Duplicate content: is it an issue you need to worry about? Whether you are on the side of those publishing content that is duplicated on other sites or on the side of those republishing contributing authors content on yours, it is important to understand what are the real issues and problems that duplicate content can generate and separate them from myths and easy speculation.
See the actual video of Robin Good on the issue duplicate content further down in this article
I have been motivated to write this post as I was kindly made part of an email conversation in which, on one side a webmaster was complaining about his content being replicated on another site especially since Google had placed the duplicated content higher up inside the search results than the original.
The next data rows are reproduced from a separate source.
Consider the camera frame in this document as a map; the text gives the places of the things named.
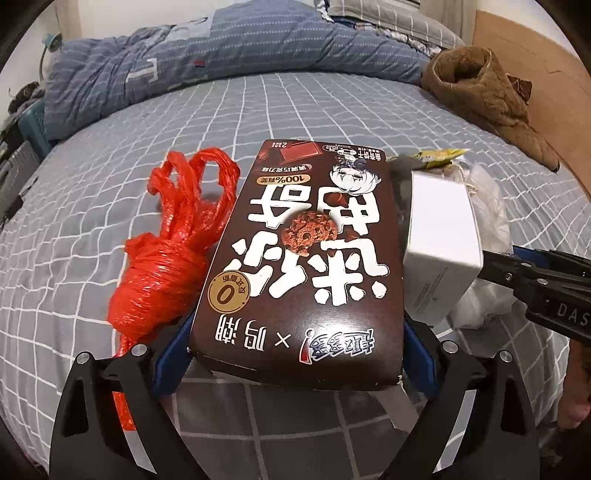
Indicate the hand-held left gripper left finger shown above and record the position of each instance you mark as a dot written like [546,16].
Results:
[173,355]

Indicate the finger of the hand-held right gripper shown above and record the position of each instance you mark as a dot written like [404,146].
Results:
[524,251]
[512,274]

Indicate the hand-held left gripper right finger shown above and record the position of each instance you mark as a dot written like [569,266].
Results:
[420,364]

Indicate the translucent plastic bag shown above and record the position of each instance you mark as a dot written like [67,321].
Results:
[494,207]

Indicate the small white box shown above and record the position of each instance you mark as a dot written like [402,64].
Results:
[438,230]

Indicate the brown cookie box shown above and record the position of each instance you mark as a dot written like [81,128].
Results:
[300,277]

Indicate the person's right hand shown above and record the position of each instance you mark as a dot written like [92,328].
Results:
[577,401]

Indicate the red plastic bag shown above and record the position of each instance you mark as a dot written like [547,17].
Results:
[157,267]

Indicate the small yellow grey wrapper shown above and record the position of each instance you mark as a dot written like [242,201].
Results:
[438,157]

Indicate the wooden headboard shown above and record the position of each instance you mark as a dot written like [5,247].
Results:
[554,92]

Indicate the dark patterned cloth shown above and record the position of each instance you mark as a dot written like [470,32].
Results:
[519,87]

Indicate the brown fleece garment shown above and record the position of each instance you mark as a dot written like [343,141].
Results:
[485,92]

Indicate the grey checked bed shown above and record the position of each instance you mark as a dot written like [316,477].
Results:
[323,115]

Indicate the grey suitcase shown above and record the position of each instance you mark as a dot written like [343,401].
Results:
[18,166]

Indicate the grey checked pillow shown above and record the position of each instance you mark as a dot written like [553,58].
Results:
[406,23]

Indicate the black device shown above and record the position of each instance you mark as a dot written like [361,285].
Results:
[25,97]

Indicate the blue striped quilt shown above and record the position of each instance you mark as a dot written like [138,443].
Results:
[231,46]

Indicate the blue desk lamp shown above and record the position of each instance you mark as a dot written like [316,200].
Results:
[53,44]

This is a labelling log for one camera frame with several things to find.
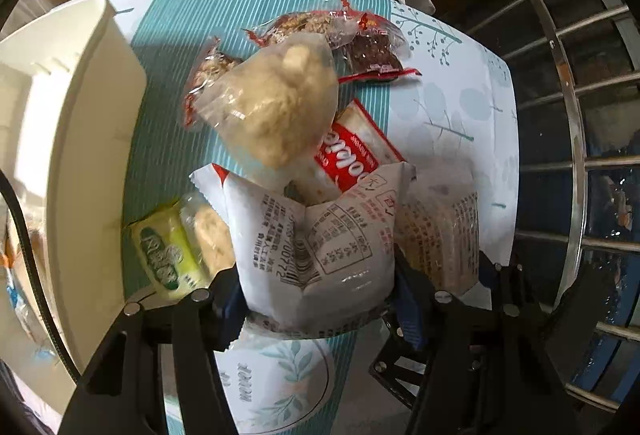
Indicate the clear pale bun packet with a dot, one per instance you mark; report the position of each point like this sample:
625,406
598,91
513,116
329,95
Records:
270,105

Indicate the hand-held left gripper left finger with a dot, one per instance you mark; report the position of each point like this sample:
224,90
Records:
231,310

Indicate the mountain print bread packet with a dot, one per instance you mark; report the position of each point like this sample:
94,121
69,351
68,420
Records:
440,235

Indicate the metal window railing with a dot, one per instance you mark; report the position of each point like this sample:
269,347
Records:
560,80

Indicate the leaf print tablecloth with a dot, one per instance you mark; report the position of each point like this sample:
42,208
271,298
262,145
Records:
450,115

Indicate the white plastic storage bin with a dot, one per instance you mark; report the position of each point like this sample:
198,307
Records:
75,140

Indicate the white crinkled snack packet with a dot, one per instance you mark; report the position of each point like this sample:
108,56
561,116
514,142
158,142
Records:
310,260

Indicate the clear red-edged date packet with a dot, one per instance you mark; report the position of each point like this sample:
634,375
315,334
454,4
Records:
207,72
375,55
300,25

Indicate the red label pastry packet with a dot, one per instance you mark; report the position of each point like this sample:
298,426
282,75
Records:
350,155

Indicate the orange white stick packet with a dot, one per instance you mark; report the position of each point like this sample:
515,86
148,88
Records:
15,275

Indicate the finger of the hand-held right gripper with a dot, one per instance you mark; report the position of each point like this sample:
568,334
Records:
492,280
395,365

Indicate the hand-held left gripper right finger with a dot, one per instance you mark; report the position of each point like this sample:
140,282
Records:
412,320

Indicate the green label biscuit packet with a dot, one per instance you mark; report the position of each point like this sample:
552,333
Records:
160,255

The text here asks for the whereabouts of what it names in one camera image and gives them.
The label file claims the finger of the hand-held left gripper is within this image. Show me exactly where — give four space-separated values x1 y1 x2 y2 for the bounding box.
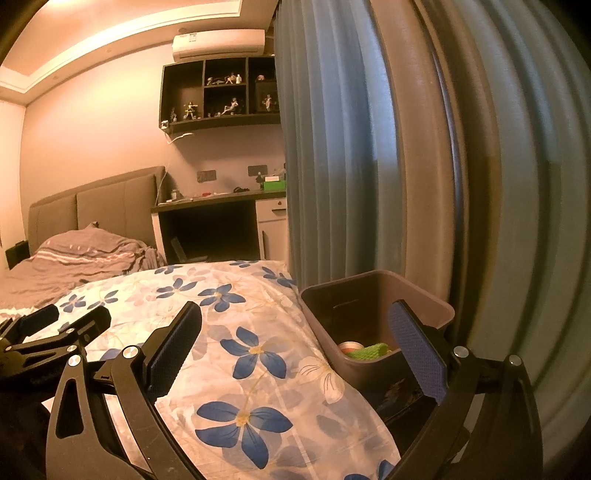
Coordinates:
9 308 112 366
0 304 61 344

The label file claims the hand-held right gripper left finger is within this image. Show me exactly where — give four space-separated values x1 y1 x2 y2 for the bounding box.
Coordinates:
45 301 206 480

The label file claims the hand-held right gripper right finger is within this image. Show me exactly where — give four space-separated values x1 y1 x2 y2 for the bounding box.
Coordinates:
389 300 543 480

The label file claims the green foam net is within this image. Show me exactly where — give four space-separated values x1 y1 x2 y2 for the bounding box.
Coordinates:
348 342 391 361

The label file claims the grey striped bedding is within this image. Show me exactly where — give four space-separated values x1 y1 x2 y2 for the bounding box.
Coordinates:
0 224 167 319

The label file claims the black nightstand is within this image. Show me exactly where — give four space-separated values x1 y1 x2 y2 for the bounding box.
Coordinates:
4 240 31 271

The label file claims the brown padded headboard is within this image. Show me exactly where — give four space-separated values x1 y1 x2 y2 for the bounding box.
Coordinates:
28 166 167 259

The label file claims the dark desk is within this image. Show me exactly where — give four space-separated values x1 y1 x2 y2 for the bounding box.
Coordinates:
151 189 288 264

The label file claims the white drawer cabinet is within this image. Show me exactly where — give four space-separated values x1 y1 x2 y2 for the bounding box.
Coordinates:
255 198 289 260

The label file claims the blue curtain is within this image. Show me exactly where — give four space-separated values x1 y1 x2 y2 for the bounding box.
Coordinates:
274 0 407 289

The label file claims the group of small figurines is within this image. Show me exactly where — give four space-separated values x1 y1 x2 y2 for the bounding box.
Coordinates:
168 74 278 121

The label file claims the white air conditioner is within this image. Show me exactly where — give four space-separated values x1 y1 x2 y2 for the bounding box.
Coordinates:
172 30 267 61

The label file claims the white cable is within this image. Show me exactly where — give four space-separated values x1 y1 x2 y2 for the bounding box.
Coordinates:
161 121 195 143

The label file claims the dark wall shelf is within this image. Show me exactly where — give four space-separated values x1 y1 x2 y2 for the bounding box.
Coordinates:
159 55 282 134

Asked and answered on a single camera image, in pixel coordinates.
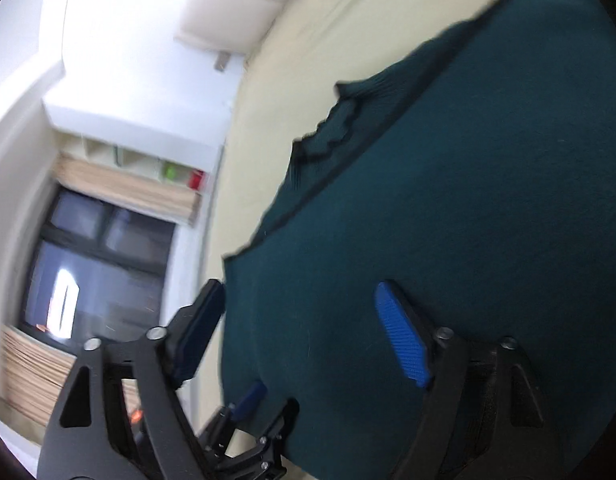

On the surface, it would appear as the original author has all the right to complain and to invite the "republisher" to stop the practice and to get down to write his own stuff by himself.
But the issue at times, especially when you look under the surface is much subtler and more complex than that.
Robin Good on duplicate content
It makes a whole lot of difference if the replicator / duplicating site is providing full credit to the original author and site not just in the forms of text citations but specifically as link backs to the original site. A clearly visible credit link back to the original content, which includes both the name of the site, the author and the title of the original article (with a link back to it) is the minimum that should be provided by online publisher syndicating or republishing already published web content.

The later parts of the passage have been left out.